### Exercise details:
Repeat the lines from the one containing "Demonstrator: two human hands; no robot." through the last line of the data, exactly, pictures omitted.

### Raw data:
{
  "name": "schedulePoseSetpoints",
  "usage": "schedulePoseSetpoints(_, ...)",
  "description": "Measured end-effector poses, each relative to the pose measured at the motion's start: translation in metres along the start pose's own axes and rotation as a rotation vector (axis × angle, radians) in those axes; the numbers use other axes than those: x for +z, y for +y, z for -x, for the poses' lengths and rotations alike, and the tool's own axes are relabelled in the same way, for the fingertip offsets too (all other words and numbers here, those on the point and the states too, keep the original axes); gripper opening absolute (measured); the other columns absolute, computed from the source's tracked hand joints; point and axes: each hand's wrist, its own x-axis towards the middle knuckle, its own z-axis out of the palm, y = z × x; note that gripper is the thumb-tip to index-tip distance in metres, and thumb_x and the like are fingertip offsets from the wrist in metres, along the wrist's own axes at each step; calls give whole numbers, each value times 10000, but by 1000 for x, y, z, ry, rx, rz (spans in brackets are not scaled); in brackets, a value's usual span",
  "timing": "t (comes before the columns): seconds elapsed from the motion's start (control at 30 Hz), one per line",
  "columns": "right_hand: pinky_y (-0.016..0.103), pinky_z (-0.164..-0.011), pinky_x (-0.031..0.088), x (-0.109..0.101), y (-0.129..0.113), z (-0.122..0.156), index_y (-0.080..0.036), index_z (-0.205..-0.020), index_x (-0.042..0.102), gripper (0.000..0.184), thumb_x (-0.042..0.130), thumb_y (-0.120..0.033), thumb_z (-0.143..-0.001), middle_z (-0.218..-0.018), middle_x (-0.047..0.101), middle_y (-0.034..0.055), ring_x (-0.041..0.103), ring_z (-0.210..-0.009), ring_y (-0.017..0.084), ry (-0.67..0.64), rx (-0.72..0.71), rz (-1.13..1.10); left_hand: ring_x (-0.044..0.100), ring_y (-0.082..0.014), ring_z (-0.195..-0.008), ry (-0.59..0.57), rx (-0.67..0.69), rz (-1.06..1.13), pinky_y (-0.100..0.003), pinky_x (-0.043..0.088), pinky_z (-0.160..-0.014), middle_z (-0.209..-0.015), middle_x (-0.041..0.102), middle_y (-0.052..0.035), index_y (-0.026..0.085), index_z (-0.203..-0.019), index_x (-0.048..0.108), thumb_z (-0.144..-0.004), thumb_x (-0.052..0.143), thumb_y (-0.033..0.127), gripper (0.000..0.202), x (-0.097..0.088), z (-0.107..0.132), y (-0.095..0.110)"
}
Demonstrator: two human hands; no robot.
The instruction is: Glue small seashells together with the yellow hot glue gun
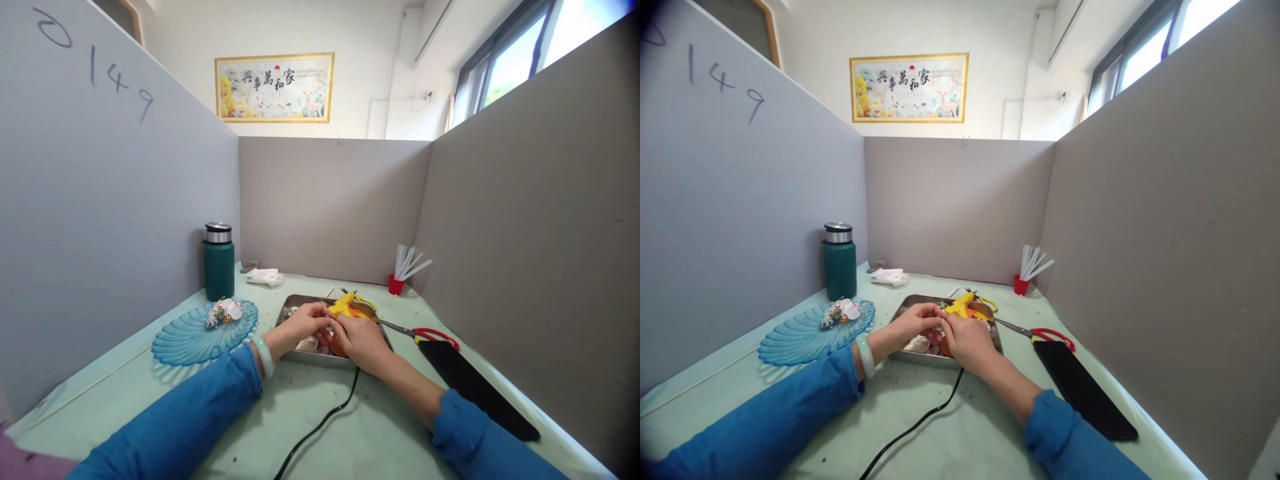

### Result of the task:
Demonstrator: two human hands; no robot.
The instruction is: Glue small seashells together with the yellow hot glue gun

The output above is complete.